▸ AVAILABLE DATA

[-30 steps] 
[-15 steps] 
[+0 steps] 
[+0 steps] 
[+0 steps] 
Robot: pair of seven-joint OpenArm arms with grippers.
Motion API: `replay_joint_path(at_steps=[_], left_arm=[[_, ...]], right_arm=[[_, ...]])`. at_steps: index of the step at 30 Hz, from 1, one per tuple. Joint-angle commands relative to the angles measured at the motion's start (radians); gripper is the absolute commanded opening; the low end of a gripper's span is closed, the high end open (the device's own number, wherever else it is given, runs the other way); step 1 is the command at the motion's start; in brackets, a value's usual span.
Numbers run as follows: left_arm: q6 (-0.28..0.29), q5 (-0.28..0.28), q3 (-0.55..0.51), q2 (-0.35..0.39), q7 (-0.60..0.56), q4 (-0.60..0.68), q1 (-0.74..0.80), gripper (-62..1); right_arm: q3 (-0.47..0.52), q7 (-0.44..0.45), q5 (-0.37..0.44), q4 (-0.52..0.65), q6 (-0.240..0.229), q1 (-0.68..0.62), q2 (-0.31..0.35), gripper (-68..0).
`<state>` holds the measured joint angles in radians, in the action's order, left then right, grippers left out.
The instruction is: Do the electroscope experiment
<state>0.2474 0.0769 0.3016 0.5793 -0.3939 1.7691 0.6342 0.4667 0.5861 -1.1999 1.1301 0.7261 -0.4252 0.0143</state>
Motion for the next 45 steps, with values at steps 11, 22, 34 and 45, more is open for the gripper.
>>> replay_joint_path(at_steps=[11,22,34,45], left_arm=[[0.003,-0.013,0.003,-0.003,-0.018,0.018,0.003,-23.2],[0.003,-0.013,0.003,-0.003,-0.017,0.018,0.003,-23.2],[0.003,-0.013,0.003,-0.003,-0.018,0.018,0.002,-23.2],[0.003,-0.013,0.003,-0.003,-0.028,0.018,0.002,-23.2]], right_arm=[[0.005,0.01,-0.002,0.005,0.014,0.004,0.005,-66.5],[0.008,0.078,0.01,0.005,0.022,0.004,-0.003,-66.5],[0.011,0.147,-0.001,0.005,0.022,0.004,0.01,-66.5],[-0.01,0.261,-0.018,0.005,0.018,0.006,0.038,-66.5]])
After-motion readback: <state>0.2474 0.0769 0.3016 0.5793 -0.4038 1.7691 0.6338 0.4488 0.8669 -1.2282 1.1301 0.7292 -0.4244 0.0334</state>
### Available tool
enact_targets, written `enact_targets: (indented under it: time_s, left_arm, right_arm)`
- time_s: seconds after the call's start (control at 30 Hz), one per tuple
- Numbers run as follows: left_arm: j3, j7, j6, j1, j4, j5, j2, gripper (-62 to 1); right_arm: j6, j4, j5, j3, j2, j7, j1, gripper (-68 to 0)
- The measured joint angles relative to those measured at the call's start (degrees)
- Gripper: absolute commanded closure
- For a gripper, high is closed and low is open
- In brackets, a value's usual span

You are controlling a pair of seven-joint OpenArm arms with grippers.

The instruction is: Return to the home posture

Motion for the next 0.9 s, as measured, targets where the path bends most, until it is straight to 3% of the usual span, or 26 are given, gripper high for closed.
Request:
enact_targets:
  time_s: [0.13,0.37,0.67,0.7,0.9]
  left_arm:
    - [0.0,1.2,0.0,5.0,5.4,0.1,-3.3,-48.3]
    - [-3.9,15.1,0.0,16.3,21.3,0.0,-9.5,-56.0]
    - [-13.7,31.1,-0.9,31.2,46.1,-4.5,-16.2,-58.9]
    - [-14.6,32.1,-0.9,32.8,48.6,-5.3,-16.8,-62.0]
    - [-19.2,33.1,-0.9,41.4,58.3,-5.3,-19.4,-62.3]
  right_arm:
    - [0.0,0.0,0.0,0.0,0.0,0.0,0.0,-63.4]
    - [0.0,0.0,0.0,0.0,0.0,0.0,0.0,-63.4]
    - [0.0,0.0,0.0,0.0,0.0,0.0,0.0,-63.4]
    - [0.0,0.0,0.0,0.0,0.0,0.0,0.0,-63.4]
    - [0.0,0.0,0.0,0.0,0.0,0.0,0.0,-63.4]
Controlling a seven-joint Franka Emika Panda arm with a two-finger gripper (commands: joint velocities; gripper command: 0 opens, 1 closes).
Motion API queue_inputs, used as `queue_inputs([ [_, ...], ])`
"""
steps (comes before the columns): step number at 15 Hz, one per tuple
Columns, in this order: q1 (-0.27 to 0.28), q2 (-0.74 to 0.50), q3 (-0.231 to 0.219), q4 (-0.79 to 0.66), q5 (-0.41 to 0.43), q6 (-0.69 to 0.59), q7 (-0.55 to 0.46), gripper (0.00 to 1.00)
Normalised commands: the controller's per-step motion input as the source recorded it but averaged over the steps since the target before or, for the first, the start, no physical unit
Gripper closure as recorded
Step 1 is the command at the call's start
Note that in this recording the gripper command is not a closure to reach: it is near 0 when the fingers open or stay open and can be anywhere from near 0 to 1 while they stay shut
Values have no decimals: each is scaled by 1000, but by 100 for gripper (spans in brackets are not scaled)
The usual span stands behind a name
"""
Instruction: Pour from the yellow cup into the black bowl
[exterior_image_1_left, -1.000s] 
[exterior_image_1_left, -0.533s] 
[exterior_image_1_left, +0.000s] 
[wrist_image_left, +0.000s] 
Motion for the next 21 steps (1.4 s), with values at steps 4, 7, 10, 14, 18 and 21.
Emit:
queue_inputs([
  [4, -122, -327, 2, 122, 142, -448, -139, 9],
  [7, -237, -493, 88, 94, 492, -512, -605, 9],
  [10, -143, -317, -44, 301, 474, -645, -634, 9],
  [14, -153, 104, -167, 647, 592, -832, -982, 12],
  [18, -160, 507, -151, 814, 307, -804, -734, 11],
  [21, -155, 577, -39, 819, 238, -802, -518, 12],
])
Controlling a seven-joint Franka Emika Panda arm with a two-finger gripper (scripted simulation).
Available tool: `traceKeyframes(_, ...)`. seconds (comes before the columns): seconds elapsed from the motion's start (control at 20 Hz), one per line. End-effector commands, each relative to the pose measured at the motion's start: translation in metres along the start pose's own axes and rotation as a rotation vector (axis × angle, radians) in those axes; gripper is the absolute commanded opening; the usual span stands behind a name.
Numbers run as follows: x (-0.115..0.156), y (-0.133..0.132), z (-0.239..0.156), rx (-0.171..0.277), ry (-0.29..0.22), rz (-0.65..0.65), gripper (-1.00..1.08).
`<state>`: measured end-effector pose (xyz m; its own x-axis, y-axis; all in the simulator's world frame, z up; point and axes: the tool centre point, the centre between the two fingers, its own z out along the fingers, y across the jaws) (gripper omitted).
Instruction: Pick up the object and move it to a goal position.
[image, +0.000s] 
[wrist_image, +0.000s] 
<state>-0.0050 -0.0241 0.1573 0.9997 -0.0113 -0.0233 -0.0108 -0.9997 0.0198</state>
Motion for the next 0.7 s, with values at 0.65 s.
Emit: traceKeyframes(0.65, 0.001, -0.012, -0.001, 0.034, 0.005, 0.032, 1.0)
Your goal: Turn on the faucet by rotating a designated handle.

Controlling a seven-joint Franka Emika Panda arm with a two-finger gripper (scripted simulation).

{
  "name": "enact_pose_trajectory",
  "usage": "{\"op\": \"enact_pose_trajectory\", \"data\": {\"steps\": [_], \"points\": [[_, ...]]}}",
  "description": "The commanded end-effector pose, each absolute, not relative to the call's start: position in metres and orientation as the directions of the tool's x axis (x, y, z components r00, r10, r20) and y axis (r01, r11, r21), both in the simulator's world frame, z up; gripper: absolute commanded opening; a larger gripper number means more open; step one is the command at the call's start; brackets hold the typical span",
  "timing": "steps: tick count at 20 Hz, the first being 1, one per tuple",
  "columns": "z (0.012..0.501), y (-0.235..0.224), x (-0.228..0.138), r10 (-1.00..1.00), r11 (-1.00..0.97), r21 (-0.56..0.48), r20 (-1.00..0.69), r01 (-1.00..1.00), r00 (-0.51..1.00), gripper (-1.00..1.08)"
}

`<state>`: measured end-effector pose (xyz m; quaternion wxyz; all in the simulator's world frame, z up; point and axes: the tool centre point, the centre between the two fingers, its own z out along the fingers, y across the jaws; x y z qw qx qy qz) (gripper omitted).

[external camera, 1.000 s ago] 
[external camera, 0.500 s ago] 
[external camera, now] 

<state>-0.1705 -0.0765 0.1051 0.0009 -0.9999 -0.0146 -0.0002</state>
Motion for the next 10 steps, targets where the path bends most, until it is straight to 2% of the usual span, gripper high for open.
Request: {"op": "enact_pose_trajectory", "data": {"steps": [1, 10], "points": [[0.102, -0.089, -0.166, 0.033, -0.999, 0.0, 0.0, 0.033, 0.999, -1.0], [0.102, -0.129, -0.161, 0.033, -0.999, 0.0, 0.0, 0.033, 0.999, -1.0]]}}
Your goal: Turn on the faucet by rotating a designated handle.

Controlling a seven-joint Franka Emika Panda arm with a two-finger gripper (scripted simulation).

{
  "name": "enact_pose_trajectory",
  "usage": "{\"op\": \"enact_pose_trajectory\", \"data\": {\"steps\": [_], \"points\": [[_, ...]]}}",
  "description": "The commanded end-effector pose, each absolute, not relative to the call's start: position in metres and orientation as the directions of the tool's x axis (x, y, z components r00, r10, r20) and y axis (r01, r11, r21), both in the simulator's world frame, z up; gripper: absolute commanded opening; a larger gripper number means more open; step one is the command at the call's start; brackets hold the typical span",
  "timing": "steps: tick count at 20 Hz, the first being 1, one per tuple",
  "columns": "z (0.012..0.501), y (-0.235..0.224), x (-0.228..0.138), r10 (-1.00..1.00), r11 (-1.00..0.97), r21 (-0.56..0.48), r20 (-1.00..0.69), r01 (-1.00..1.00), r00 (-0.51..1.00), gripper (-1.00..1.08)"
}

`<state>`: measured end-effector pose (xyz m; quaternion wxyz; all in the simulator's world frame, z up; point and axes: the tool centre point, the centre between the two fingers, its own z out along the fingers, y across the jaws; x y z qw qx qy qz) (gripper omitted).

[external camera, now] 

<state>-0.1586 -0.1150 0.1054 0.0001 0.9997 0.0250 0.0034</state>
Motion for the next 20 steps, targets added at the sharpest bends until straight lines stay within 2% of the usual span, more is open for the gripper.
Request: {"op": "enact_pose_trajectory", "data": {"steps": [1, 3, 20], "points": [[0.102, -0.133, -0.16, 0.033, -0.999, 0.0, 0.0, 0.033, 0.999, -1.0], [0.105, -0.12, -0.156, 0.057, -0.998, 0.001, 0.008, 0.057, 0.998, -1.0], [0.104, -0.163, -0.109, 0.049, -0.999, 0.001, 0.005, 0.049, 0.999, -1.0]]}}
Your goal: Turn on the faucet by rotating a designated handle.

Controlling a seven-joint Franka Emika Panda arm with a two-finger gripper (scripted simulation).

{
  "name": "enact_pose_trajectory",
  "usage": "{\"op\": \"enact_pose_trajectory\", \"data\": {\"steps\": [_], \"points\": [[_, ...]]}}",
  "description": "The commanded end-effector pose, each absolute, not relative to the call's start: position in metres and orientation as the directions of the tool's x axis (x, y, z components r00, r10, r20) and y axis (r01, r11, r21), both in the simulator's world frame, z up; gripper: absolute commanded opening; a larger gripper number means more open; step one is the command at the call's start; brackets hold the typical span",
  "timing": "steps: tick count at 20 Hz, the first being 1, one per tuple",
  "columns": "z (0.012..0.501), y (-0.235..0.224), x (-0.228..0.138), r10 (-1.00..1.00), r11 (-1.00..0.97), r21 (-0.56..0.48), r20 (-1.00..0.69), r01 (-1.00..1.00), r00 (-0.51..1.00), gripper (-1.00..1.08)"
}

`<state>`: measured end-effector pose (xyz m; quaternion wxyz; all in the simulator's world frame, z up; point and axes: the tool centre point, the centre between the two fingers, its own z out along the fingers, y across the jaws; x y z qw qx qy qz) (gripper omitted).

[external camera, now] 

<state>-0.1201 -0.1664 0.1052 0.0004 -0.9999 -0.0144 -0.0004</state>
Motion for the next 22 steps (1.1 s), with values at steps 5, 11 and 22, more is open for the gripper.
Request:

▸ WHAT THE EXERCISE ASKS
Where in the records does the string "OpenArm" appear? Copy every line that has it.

▸ FINISHED TASK
Robot: pair of seven-joint OpenArm arms with grippers.
You are controlling a pair of seven-joint OpenArm arms with grippers.

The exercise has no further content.